Problem requirements
All that is wanted is the exact text of the lines below from the one with "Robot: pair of" through the one with "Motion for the", inclusive, minus any pictures.

Data section
● ● ● ●

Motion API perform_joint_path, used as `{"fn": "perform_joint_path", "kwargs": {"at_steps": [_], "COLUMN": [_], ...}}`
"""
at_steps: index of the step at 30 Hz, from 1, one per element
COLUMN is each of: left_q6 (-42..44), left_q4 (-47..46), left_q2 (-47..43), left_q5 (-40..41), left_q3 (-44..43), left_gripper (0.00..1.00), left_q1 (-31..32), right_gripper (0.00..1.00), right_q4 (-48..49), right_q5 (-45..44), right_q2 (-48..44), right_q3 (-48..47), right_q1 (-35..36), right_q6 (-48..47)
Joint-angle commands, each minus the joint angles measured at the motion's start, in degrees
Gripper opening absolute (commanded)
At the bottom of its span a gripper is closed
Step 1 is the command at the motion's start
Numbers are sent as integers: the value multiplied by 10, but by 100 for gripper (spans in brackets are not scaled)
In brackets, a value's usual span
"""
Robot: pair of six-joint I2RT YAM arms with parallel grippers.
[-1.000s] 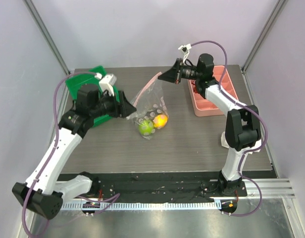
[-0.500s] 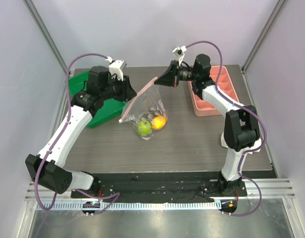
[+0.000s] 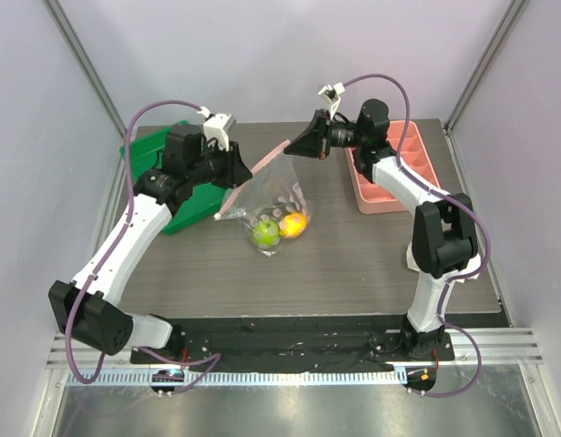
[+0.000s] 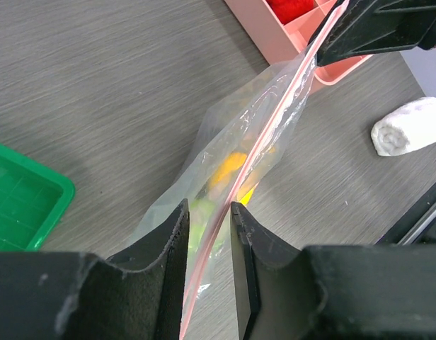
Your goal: Open the zip-top bag and remove the fake food
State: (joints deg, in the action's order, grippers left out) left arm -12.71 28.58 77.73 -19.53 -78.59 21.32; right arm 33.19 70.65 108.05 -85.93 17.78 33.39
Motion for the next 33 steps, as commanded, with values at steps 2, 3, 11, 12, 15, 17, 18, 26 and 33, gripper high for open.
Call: {"fn": "perform_joint_path", "kwargs": {"at_steps": [2, 3, 11, 12, 15, 17, 18, 26, 33], "left_q6": [6, 3, 16, 18, 19, 18, 17, 12, 6], "left_q4": [-31, -30, -19, -14, -7, -5, -4, -1, -4], "left_q2": [-6, -8, -46, -47, -37, -29, -27, -14, -5], "left_q5": [-5, -4, 34, 40, 45, 45, 46, 62, 56], "left_q3": [-2, -3, -1, 0, -2, -3, -2, -7, -2], "left_gripper": [30, 31, 44, 44, 44, 43, 43, 40, 40], "left_q1": [0, 0, -1, -1, -2, -3, -2, -7, -7], "right_gripper": [2, 2, 2, 2, 2, 2, 2, 2, 2], "right_q4": [43, 43, 43, 43, 43, 43, 43, 43, 43], "right_q5": [7, 6, 8, 8, 7, 9, 8, 6, 8], "right_q2": [-6, -6, -3, -3, -3, -4, -4, -5, -4], "right_q3": [-9, -9, -16, -17, -17, -17, -15, -15, -15], "right_q1": [-1, -1, -2, -2, -1, -1, -1, -1, -1], "right_q6": [8, 8, 12, 12, 14, 13, 12, 13, 14]}}
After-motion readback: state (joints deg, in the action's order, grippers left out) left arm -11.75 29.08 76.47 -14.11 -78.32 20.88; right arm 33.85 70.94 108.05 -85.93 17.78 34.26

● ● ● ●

Solution for this exercise
Robot: pair of six-joint I2RT YAM arms with parallel grippers.
[-1.000s] 
[-0.500s] 
[+0.000s] 
[+0.000s] 
Your goal: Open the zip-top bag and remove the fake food
State: (joints deg, in the action's order, grippers left out) left arm -12.71 28.58 77.73 -19.53 -78.59 21.32; right arm 33.19 70.65 108.05 -85.93 17.78 33.39
Motion for the next 33 steps, as commanded, with values at steps 2, 3, 11, 12, 15, 17, 18, 26 and 33, gripper high for open.

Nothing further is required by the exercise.